Statement on Scientific Integrity in Medicine

By advocating for their patients’ best interests every day in multiple clinical settings, physicians earn high levels of public trust. A key component of the clinical practice of medicine consists of translating medical science into individualized patient treatment plans. Calculation of medical risk and benefit for individual care is the exclusive province of a patient-physician relationship grounded in trust and fiduciary responsibility.

Scientific integrity is enforced through the publication of ideas, scholarly debate, and careful observation in clinical practice. The interpretation of science is not the exclusive privilege of any one disciplinary body, advisory committee, professional journal, or forensic expert. Neither the scientific method nor clinical practice require adherence to consensus, because diversity of opinion is the engine of progress. In science, hypothesis and theory are always open to revision as new evidence emerges.

The American Medical Association (AMA) Code of Ethics affirms the paramount place of the duty to advocate for the individual patient. The AMA has also recognized innovative practice and freedom in professional speech as ethical and fundamental components of high quality clinical care.

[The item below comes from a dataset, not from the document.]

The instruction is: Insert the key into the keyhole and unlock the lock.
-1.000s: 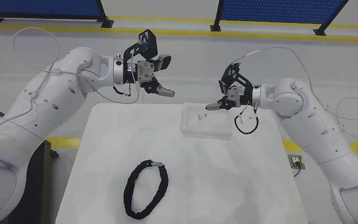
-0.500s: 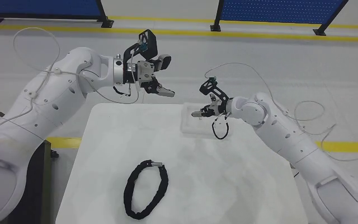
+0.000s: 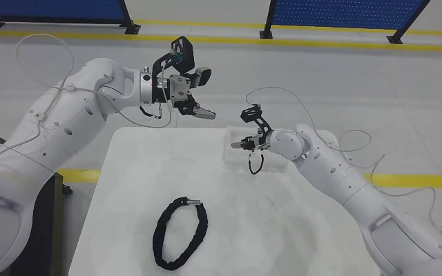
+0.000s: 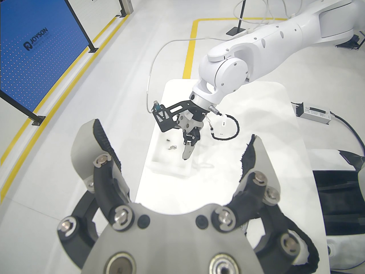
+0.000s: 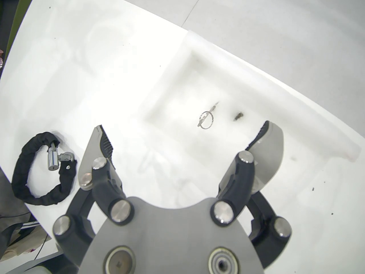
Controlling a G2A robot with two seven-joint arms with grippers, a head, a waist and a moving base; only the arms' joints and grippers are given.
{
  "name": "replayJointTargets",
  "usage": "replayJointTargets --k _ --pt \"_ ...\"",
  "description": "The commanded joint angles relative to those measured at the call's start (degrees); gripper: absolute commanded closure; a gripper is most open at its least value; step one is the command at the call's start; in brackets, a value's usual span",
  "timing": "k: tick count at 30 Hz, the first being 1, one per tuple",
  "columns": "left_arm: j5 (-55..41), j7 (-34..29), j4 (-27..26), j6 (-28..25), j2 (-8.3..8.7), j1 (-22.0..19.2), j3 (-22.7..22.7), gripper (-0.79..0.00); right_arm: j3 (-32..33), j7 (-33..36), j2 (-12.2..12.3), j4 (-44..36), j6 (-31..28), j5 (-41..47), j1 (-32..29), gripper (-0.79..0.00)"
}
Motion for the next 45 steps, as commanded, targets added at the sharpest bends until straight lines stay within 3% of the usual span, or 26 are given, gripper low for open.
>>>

Since the start of the COVID-19 pandemic, various government agencies have launched public health campaigns to promote specific social and medical responses to the pandemic. Parallel campaigns have used allegations of professional misconduct to discredit physicians who are perceived as undermining the public health message. “Misinformation” has become the pejorative label of choice to disparage differing opinion.

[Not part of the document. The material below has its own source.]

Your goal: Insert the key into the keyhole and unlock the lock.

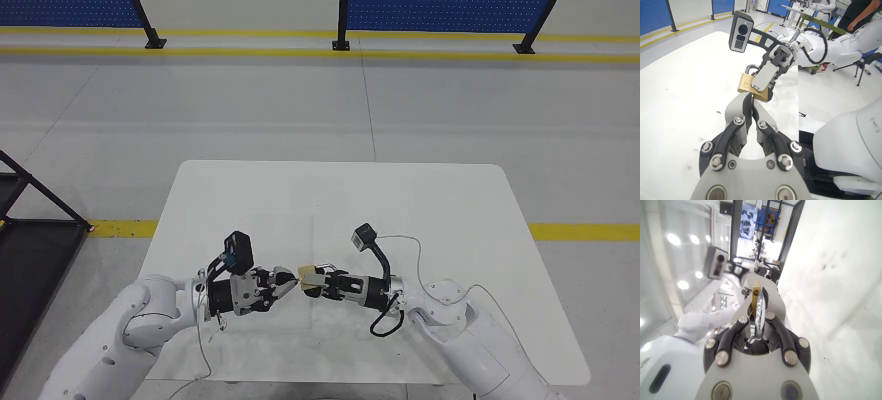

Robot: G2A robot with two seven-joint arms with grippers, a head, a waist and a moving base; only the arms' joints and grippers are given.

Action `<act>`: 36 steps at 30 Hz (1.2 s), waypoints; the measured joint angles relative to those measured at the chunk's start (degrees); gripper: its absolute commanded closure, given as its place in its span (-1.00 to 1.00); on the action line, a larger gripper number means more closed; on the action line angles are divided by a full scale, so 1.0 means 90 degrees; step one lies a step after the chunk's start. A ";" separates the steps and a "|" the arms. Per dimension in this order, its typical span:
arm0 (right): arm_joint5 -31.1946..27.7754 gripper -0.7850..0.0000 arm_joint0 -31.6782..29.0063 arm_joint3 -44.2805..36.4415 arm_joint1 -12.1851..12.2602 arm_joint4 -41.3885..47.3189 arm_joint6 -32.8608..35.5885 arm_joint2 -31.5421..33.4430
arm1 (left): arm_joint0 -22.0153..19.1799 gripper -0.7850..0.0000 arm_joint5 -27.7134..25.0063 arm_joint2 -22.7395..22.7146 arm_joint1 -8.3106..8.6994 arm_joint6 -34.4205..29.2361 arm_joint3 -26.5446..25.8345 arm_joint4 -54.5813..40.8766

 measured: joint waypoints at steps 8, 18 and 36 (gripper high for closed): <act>0.0000 1.00 0.0000 0.0000 0.0000 0.0000 0.0000 0.0000 | 0.0217 1.00 0.0071 -0.0054 -0.0021 0.0388 -0.0182 0.0650; 0.0000 1.00 0.0000 0.0000 0.0000 0.0000 0.0000 0.0000 | 0.0418 1.00 0.0140 -0.0145 -0.0038 0.0744 -0.0319 0.1199; 0.0000 1.00 0.0000 0.0000 0.0000 0.0000 0.0000 0.0000 | 0.0718 1.00 0.0299 -0.0356 -0.0066 0.1357 -0.0578 0.2058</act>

Some state medical boards and the Federation of State Medical Boards (FSMB), a private entity, have published public threats of disciplinary action around “misinformation,” including revocation of medical licenses, in attempts to enforce a manufactured public health consensus in professional speech and clinical care. No medical code of ethics has articulated a duty to practice consensus-driven medicine in the service of public health to the detriment of individual patients.

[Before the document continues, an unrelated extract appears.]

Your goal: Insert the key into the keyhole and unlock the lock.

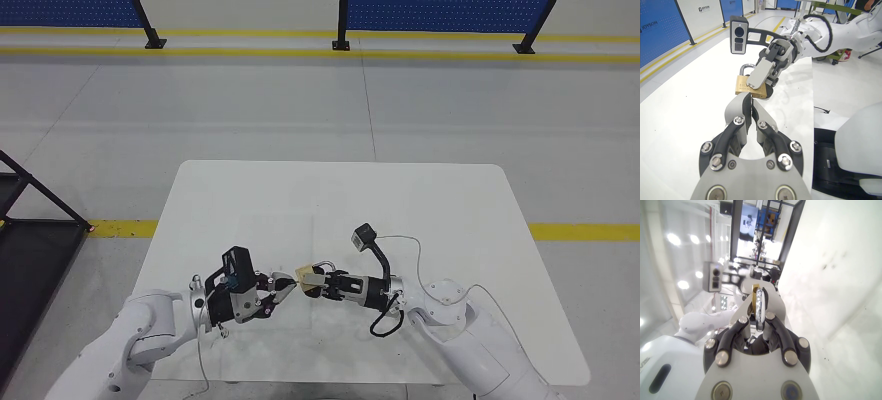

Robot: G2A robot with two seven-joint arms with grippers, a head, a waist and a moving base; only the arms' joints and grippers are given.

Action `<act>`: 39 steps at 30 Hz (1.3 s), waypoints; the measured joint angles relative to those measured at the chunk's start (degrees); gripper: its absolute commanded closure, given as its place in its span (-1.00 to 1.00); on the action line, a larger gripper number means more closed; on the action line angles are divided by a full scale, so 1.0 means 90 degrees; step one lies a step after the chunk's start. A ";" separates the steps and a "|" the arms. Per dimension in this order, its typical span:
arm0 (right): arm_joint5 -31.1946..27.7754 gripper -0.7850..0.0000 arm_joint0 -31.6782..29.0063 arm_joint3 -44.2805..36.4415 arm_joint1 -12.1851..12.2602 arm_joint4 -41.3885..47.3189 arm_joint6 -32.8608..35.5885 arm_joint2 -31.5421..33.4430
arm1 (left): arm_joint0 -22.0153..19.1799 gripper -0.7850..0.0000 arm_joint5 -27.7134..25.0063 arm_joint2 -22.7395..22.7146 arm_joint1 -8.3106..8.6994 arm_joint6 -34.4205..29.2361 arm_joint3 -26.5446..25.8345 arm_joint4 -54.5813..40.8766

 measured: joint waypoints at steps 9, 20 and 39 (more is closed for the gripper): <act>0.0000 1.00 0.0000 0.0000 0.0000 0.0000 0.0000 0.0000 | 0.0080 -1.00 0.0030 -0.0017 -0.0021 0.0185 -0.0037 0.0165; 0.0000 1.00 0.0000 0.0000 0.0000 0.0000 0.0000 0.0000 | 0.0121 -1.00 -0.0021 -0.0306 -0.0004 -0.0018 0.0162 -0.0437; 0.0000 1.00 0.0000 0.0000 0.0000 0.0000 0.0000 0.0000 | 0.0531 -1.00 -0.0253 -0.1391 0.0092 -0.0364 0.0467 -0.1705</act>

Advocating for the interests of patients includes giving them access to all information and supporting them in decisions that involve their personal mental and bodily integrity. The prospect of of scientifically unsupported disciplinary actions creates an environment of fear, impeding physicians’ ability to fulfill their ethical duties to provide fully informed consent to each individual patient.

We believe it is unethical for physicians to participate in any process that impedes the free exchange of scientific and clinical ideas through public allegations of misconduct or threats of punishment. Use of the stigmatizing label “misinformation” in a medical disciplinary environment is anti-scientific and unethical.

To our colleagues: In addressing differences of opinion regarding patient management, we call on all physicians to abstain from making public allegations of professional misconduct against colleagues.

To Medical Board Members:

Decisions on sanctions against individual physicians exert the gravest of influence, reaching into life-and-death clinical decision-making. AAPS believes the proper role for a medical practice board is to provide a legal mechanism for patients and physicians to investigate and resolve allegations of professional misconduct. This can only be accomplished in an environment with clearly defined rules, access to full legal due process, and scientific integrity. It is ethically improper to use disciplinary boards to resolve debates about the interpretation of medical science.

To assist in resolving the above issues:

  • We call on our colleagues who serve on medical boards to publicly commit themselves to their ethical duty to preserve a moral firewall between the political-legal realm and the realm of medical science.
  • We call on the ethics committees of medical societies to issue guidance on proper conduct for physicians who serve on disciplinary bodies, particularly in support of preserving scientific integrity.
  • We call on legislators and the attorneys who represent physicians before medical boards to recognize the distinction between professional misconduct and ethically grounded expressions of diverse professional opinion, in order to maintain the integrity of medical science and clinical practice.